Cover photo: The Specials - Ghost Town video still (1981).
"...focusing on articulating an idea of class interests that structure society as a number of opposed parts seems a much better response to the trend towards total division we see today"
Thanks for the article George (and Elena). I think people like yourselves, Thomas Fazi, Simon Elmer, Leila, Alex and others have been doing a great job of applying the focus George describes in the quote above. Since the 'flash point' of 2016 and (to my mind at least) accelerated and concentrated during the Covid years.

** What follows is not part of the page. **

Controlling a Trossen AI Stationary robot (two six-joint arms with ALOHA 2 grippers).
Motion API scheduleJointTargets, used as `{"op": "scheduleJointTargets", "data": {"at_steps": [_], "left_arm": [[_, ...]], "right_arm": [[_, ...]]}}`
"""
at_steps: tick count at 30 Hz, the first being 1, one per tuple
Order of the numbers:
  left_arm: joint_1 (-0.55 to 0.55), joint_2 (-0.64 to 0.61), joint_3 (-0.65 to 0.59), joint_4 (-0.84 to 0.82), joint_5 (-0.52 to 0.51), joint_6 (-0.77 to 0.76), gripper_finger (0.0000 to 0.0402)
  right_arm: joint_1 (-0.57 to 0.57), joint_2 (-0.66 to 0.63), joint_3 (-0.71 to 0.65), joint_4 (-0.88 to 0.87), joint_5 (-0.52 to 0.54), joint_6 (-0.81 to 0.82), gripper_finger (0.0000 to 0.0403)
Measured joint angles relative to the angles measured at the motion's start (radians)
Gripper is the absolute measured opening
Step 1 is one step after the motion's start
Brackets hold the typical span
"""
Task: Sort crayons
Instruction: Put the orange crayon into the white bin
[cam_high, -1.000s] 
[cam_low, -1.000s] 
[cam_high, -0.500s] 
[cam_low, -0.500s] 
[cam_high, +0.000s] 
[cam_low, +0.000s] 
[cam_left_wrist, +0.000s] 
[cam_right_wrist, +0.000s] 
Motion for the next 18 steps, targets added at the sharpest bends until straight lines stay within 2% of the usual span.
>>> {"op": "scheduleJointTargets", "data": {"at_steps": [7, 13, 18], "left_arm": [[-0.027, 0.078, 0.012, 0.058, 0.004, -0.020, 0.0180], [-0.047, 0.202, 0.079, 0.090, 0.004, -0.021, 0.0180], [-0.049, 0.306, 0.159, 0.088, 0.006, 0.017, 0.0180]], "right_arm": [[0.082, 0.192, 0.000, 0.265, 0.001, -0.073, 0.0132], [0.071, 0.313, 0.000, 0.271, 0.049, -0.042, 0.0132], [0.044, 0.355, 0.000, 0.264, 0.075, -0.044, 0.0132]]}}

Although the last three years have caused huge division, I also feel this period could be the catalyst for a firmer coalition forming among those members of the working and middle classes that have been demonised by the PMC and Davos Set over that last decade or so. Let's hope so.
From the article - "...concerned elites..." - concerned, not for the well-being of others, but that they should maintain (or rather, increase) their control of the masses?
Thanks for the cover photo Elena. RIP Terry Hall.